Ma come è possibile tutto questo?
Dove risiede questa molteplicità? In fondo, quando ci riferiamo a noi stessi, utilizziamo una sola parola: “IO”, facendo quindi riferimento ad un’unicità che non riflette certo quella pluralità che, secondo il Cappellaio Matto, Alice ha perso. L’uso del termine “io” implica erroneamente l’esistenza di un nucleo centrale stabile e coerente nei pensieri, nelle relazioni e nei comportamenti. La realtà è notevolmente differente: ognuno di noi ospita una compagnia teatrale, una diversificata assemblea di attori, ciascuno portatore di una prospettiva unica sul mondo. Queste prospettive, di solito, divergono, portandoci a navigare tra opposti. Alice, dunque, non è l’unica a possedere una “moltezza”; questa caratteristica è infatti intrinseca dell’essere umano.
Forse qualche esempio concreto può essere utile per chiarire questo concetto.

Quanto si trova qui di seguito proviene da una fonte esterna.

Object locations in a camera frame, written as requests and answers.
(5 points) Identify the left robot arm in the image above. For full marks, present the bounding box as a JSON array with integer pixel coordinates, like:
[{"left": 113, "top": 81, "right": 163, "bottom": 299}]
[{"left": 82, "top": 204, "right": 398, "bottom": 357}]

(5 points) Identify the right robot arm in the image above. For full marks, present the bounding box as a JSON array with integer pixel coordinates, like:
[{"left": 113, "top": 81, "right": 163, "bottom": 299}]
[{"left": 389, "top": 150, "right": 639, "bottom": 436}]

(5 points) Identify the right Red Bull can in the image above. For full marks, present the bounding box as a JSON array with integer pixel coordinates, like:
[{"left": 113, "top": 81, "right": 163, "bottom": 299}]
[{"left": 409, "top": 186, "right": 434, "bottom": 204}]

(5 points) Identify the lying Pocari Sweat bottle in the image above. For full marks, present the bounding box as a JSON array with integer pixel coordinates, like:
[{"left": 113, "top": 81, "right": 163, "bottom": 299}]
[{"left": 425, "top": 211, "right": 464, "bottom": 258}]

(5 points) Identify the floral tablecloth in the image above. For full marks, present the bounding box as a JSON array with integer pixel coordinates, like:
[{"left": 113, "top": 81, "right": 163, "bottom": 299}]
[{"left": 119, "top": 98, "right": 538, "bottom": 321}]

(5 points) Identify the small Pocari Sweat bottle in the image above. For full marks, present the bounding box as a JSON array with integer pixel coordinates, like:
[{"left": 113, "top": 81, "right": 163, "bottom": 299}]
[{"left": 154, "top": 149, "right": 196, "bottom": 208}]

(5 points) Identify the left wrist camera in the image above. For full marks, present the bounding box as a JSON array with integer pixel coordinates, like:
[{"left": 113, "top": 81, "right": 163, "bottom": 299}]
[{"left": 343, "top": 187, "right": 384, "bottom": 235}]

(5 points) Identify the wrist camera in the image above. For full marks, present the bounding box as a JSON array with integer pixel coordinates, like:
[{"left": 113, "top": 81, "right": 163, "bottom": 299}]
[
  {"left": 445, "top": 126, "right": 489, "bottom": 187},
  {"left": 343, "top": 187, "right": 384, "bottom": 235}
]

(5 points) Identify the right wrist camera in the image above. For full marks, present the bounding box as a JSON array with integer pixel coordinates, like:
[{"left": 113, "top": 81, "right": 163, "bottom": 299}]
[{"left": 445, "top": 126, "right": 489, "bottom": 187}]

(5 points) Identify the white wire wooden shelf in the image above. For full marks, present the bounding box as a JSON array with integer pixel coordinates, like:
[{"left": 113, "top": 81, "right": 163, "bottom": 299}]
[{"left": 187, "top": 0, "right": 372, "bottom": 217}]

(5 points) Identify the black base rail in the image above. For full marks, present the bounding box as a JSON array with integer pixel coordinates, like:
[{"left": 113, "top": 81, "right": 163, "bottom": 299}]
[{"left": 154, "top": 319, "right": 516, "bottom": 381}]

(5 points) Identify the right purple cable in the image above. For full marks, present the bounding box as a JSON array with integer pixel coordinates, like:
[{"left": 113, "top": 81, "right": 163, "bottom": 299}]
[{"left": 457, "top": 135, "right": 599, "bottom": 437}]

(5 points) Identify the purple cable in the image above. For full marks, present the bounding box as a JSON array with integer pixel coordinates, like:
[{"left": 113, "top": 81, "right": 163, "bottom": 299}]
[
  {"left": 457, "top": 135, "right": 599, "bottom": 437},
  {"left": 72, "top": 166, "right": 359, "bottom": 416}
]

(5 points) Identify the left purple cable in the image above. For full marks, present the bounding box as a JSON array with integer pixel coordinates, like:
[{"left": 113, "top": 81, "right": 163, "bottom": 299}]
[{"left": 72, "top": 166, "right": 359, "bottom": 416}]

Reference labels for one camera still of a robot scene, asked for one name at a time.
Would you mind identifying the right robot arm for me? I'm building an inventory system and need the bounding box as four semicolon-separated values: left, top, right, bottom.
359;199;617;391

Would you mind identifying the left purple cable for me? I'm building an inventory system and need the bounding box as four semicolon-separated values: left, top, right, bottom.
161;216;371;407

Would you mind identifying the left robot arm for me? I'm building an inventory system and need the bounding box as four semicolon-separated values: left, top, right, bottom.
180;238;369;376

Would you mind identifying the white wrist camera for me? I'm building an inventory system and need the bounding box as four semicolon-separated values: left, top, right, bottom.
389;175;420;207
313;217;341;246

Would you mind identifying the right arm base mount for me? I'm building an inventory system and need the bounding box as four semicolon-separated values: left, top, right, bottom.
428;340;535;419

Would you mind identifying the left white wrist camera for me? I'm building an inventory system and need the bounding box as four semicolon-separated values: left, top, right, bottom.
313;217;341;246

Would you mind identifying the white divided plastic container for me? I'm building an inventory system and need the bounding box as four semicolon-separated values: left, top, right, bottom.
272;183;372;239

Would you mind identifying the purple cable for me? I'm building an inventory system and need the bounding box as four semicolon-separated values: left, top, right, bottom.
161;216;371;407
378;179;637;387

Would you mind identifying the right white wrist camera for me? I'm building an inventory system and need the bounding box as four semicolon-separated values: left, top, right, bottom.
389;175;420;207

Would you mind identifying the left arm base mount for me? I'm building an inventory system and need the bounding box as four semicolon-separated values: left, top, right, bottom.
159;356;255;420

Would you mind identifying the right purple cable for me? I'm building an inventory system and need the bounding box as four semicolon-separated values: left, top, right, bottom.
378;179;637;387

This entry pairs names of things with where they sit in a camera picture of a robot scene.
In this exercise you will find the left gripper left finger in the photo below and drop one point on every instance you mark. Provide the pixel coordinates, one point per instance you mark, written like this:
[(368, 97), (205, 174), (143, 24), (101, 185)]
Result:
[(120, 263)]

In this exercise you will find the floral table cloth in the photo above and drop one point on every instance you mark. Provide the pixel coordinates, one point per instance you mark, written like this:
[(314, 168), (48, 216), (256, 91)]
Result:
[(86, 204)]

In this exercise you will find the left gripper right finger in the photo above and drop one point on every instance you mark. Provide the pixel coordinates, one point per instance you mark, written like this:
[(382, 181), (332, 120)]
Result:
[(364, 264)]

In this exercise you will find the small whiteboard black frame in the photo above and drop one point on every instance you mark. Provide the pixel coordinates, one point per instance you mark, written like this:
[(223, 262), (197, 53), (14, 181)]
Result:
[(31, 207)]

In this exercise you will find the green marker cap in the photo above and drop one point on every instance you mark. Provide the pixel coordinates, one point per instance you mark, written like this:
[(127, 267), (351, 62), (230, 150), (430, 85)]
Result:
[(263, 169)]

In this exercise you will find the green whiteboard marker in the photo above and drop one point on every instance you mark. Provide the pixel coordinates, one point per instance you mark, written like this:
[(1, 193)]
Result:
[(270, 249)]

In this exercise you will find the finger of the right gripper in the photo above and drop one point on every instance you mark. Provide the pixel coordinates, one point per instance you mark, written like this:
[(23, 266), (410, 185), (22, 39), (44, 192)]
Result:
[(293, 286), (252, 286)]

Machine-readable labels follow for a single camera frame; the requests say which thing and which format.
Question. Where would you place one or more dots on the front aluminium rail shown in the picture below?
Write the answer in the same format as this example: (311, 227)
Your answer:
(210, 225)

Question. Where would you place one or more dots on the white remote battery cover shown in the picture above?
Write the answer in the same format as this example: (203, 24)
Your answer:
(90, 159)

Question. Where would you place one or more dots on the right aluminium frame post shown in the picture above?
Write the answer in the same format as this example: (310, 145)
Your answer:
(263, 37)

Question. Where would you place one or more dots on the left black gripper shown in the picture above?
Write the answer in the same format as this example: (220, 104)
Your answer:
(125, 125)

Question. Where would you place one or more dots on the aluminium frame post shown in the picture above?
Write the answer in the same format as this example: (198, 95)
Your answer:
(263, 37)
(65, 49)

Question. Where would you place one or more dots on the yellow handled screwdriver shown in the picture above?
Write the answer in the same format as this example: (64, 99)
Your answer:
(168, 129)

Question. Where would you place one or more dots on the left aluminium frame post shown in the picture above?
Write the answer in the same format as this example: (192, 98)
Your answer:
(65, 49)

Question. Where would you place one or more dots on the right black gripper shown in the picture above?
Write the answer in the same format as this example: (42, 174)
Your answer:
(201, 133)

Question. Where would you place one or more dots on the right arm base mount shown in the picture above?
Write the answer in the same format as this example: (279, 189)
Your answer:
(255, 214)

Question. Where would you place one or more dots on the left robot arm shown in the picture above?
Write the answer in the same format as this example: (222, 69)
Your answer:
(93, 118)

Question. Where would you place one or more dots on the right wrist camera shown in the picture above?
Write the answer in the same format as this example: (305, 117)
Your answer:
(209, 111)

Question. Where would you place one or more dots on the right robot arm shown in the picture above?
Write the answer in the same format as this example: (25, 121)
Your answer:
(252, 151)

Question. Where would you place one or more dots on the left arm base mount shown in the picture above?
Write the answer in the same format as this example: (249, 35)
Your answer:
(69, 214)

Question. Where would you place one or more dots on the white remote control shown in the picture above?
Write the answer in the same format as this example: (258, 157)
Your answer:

Immaginiamo Diego, un uomo che si racconta sicuro e risoluto. Effettivamente nel contesto lavorativo è abituato a prendere decisioni importanti, senza esitazioni. Ora, osserviamo questa stessa persona in un contesto diverso, come una serata fuori. Cerca d’instaurare una conversazione con una donna, ma diventa improvvisamente timido ed incerto. Balbetta, non sa di che parlare; non esattamente un comportamento che evidenza sicurezza in sé. Eppure Diego si descrive come una persona decisa. Qualcosa non torna: quest’uomo non riconosce un aspetto della sua personalità, una parte di sé – o del sé – che affiora sotto la pressione di un contesto “romantico”. Teme infatti d’essere rifiutato, cosa che confermerebbe il suo timore d’essere poco interessante ed attraente per il sesso opposto. Tanto una sua parte si sente risoluta e sicura, quanto un’altra si percepisce vulnerabile, e quando questo attore, timido ed incerto, entra in scena, sperimenta imbarazzo e paura. Quindi in certi momenti la sicurezza non è il segno distintivo del suo carattere. Diego dovrebbe dire: “Ho una parte sicura ed una insicura”, ma se gli domandate di descriversi, egli risponderà: “Io sono sicuro di me stesso”.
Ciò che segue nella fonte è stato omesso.